Dois artigos insuportável e insolentemente lúcidos no Público deste fim de semana. Para ler e reflectir por todos aqueles que amam o nosso querido clube.
[Com a devida vénia ao nosso António, tomo a liberdade de guardar tais escritos na caixa de comentários deste post, para memória futura]
2 comentários:
Benfica, um case study (parte I)
26.04.2008, António Pedro Vasconcelos
Quando, no fim da época de 92/93, ganhou a Taça de Portugal, num jogo memorável em que venceu o Boavista por 5-2, o Benfica tinha uma equipa de luxo, onde jogavam nomes como Paulo Sousa, Schwarz, João Pinto, Futre e um jovem de 20 anos chamado Rui Costa. Depois de uma vitória e uma exibição tão convincentes, o futuro número 10 da Fiorentina, que sempre sonhou acabar a carreira erguendo uma Taça no Estádio da Luz, não sonhava, por certo, o que vinha aí. Em poucos dias, a equipa desfez-se. Futre, em fim de carreira, rumou ao Marselha; Paulo Sousa e João Pinto, duas jóias da coroa, e Pacheco, um extremo que dava sempre jeito ter no banco, transferiram-se, sem pudor, para o rival de Alvalade, perante a impotência do presidente Jorge de Brito, alegando salários em atraso.

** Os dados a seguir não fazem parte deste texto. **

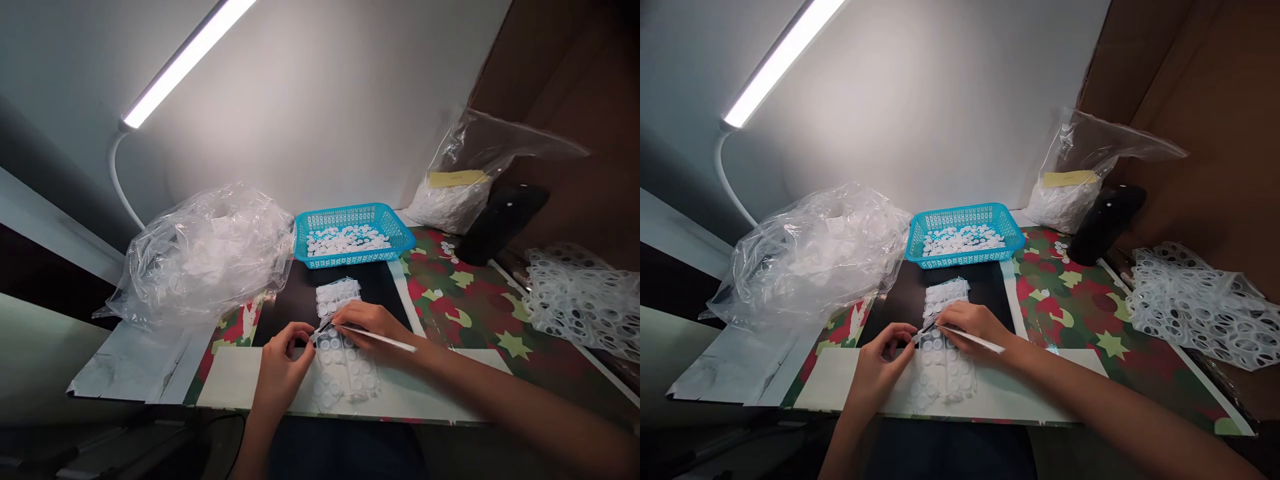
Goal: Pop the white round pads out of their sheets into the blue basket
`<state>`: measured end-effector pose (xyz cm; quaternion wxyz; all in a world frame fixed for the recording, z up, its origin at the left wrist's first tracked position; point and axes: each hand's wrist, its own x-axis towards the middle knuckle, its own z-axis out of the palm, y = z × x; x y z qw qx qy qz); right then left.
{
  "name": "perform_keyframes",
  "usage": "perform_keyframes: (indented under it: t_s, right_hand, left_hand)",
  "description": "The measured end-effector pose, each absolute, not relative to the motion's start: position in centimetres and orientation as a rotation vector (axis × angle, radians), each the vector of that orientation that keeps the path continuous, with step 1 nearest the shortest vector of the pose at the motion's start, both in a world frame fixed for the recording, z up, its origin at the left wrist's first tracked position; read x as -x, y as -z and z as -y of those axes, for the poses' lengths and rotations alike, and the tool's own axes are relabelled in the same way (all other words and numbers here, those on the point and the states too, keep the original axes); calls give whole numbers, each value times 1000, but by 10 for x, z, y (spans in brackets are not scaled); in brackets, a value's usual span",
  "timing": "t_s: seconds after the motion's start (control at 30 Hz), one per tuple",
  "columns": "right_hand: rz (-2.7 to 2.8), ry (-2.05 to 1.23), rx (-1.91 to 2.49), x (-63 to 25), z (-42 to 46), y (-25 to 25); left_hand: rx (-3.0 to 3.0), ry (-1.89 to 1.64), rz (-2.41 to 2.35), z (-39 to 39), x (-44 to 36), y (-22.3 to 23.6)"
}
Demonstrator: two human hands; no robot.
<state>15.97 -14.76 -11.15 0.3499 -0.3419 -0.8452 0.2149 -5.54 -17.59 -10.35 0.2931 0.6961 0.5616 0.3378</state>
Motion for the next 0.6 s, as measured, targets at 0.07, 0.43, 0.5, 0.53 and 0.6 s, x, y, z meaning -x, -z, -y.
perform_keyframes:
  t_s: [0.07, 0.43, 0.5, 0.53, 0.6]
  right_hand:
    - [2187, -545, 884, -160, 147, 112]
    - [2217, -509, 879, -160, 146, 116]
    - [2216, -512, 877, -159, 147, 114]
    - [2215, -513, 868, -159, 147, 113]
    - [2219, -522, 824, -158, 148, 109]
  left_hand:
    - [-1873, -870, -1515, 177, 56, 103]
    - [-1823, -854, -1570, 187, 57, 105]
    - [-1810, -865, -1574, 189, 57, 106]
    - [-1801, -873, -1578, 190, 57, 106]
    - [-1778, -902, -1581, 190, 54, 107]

João Pinto ainda voltou ao clube, após uma aventura rocambolesca em que participou Valentim Loureiro, e viria a ser o seguro de vida da equipa durante uns anos, acabando por ir, também ele, para o Sporting, depois de ter sido tratado como uma mercadoria descartável por um presidente de má memória, João Vale e Azevedo.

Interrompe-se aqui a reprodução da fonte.